While in Granada, we learned that Ville's brother, wife and two kids would be flying into Alicante, Spain (a town along the coast we had passed through soon after leaving Valencia) and changed our plans a bit to make a trip back to see them. To do so, we rented a car (trains and buses do not allow bikes on them in Spain) and drove west to the port town of Cadiz. From there, we rode northeast to Seville, and had a very eventful couple days to get there. We met a very sweet old man on a bike who led us to a hotel in Lebrija, which was an unplanned stop but ended up being one of our favorite towns because it was full of the friendliest people. Up until then, we had traveled along the coast and through more touristy areas where Spaniards were not as thrilled to meet two touring cyclists and where we had met very few friendly people. Lebrija was a surprising exception. People came up to us in the town square to talk to us, an old lady came up to me to tell a joke while I waited outside the post office and people even waived to us! It felt really nice to meet kind, friendly people.
With only 35 miles left to ride into Seville, we were sure it was going to be a fun, easy day. Oh how wrong we were.
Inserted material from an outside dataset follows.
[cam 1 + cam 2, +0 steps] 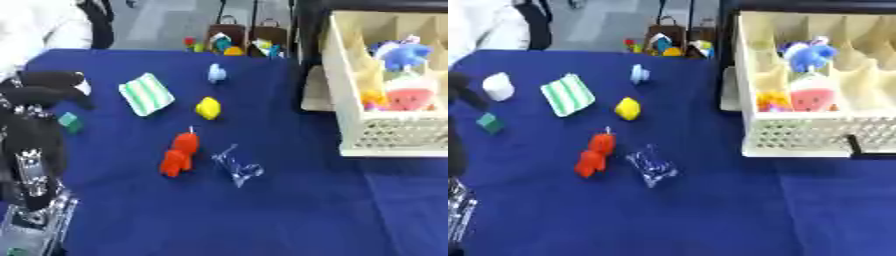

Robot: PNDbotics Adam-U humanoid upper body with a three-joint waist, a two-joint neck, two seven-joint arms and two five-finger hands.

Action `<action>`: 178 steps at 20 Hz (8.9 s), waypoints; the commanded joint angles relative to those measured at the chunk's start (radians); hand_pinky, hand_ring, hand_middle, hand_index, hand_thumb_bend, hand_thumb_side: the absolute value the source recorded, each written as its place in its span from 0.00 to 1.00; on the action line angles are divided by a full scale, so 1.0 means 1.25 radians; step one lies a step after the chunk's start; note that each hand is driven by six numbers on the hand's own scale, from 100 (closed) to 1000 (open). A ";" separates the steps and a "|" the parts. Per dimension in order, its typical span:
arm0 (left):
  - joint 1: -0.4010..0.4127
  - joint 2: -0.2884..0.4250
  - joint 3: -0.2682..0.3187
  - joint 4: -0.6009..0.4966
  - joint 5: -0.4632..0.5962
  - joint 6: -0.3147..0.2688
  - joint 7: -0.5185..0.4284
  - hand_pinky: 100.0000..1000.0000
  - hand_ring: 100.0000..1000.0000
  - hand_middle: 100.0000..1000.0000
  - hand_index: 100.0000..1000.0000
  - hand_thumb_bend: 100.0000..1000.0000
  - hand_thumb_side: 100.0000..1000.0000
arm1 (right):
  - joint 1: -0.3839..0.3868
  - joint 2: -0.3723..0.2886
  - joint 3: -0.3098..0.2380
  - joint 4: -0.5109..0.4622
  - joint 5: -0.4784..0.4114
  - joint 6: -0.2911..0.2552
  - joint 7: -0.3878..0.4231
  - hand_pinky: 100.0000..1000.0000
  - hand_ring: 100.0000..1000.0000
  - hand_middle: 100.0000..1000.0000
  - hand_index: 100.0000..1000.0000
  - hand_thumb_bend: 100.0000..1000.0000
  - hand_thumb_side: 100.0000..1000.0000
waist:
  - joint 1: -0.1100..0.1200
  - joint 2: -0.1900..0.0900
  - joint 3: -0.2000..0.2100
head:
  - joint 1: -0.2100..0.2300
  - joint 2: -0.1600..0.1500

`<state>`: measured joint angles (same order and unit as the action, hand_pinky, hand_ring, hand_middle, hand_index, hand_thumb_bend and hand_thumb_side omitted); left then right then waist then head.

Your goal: Pick up objects from table and place into drawer.

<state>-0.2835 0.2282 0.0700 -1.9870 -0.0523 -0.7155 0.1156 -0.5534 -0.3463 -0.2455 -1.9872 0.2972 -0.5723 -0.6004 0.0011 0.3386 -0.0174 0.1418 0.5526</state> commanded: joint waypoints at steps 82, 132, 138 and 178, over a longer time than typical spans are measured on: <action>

After a week of rain AND the fact that we had chosen to ride farm roads through an estuary called Brazo del Este Natural Area (didn't know it was a flooded plain until we were, again, deep in it and our bicycle tires were covered in mud.) It felt like riding in glue and Ville's clearance between his tire and bike frame did not accommodate all the mud that was sticking to his tires and he continually had to get off the bike and carry it, digging out the mud with sticks repeatedly along the way. Let's just say, he was not a happy camper and nor was I. We decided to detour into headwinds far off our route to get onto a paved road and then head back north on a highway into Seville.
Once we arrived in the city, Ville booked us a really nice hotel in the downtown with a balcony overlooking the cathedral for my birthday! What a guy. We spent my birthday walking around the city, not getting into any of the sites because you had to plan ahead (which we do not do) and book tickets into everything and went ice tubing in the Winter Park instead. It was a blast! See the videos below.
After New Years, we rode to Cordoba. It took us two long, boring days along a highway and we had an excellent night camping in the backyard of a truck stop, sandwiched between the train tracks of the bullet train (which travels at 180 miles per hour) and a bunch of parked road construction equipment. The nicest lady working there gave us the OK to camp. In the morning, we watched car loads of farm workers gather and carpool to work, many of them African immigrants. We had a typical Spanish breakfast of pork leg and tomato puree on a white bread roll and shoved off towards Cordoba. We arrived by the end of the day in the city and have spent the last two days exploring the Alcazar De Los Reyes Cristianos (Castle or Fortress of the Christian Monarchs) and walking along the Guadalquivir River.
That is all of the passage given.